What the task requires. All of the data that follows needs to be printed again, exactly as it reads.

The data.
━━━━━━━━━━
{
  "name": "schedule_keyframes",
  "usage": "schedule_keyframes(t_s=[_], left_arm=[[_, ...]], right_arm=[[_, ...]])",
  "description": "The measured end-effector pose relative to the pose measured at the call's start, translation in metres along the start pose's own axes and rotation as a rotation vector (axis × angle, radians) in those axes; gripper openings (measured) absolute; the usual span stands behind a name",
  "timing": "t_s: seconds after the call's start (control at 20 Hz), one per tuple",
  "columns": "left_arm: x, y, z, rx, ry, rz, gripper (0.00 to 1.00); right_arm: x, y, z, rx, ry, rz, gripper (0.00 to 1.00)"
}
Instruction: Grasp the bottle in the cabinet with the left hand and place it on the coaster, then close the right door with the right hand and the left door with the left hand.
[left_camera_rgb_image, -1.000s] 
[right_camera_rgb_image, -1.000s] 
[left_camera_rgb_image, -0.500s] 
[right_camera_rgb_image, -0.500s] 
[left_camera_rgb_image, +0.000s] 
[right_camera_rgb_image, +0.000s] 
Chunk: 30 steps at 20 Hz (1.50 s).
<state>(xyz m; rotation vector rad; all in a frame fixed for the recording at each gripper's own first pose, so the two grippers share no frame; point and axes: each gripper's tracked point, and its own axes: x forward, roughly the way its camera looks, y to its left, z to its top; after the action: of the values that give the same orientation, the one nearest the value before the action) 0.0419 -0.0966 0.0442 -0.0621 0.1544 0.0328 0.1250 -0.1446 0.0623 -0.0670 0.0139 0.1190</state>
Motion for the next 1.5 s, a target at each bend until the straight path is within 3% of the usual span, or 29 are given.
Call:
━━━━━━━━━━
Exercise output.
{
  "name": "schedule_keyframes",
  "usage": "schedule_keyframes(t_s=[_], left_arm=[[_, ...]], right_arm=[[_, ...]])",
  "description": "The measured end-effector pose relative to the pose measured at the call's start, translation in metres along the start pose's own axes and rotation as a rotation vector (axis × angle, radians) in those axes; gripper openings (measured) absolute; the usual span stands behind a name",
  "timing": "t_s: seconds after the call's start (control at 20 Hz), one per tuple",
  "columns": "left_arm: x, y, z, rx, ry, rz, gripper (0.00 to 1.00); right_arm: x, y, z, rx, ry, rz, gripper (0.00 to 1.00)"
}
Instruction: Grasp the bottle in the cabinet with the left hand and place it on the coaster, then close the right door with the right hand and the left door with the left hand.
[left_camera_rgb_image, -1.000s] 
[right_camera_rgb_image, -1.000s] 
[left_camera_rgb_image, -0.500s] 
[right_camera_rgb_image, -0.500s] 
[left_camera_rgb_image, +0.000s] 
[right_camera_rgb_image, +0.000s] 
Chunk: 30 steps at 20 Hz (1.50 s).
<state>(xyz m; rotation vector rad; all in a frame fixed for the recording at each gripper's own first pose, so the two grippers share no frame; point and axes: each gripper's tracked point, and its own axes: x forward, roughly the way its camera looks, y to its left, z to its top; after the action: of the values that give the same orientation, the one nearest the value before the action) 0.0419 -0.0966 0.0442 -0.0621 0.1544 0.0328 0.1250 -0.1446 0.0623 -0.0670 0.0139 0.1190</state>
Motion for the next 1.5 s, a target at each bend until the straight path is within 3% of the usual span, or 29 are given.
Call:

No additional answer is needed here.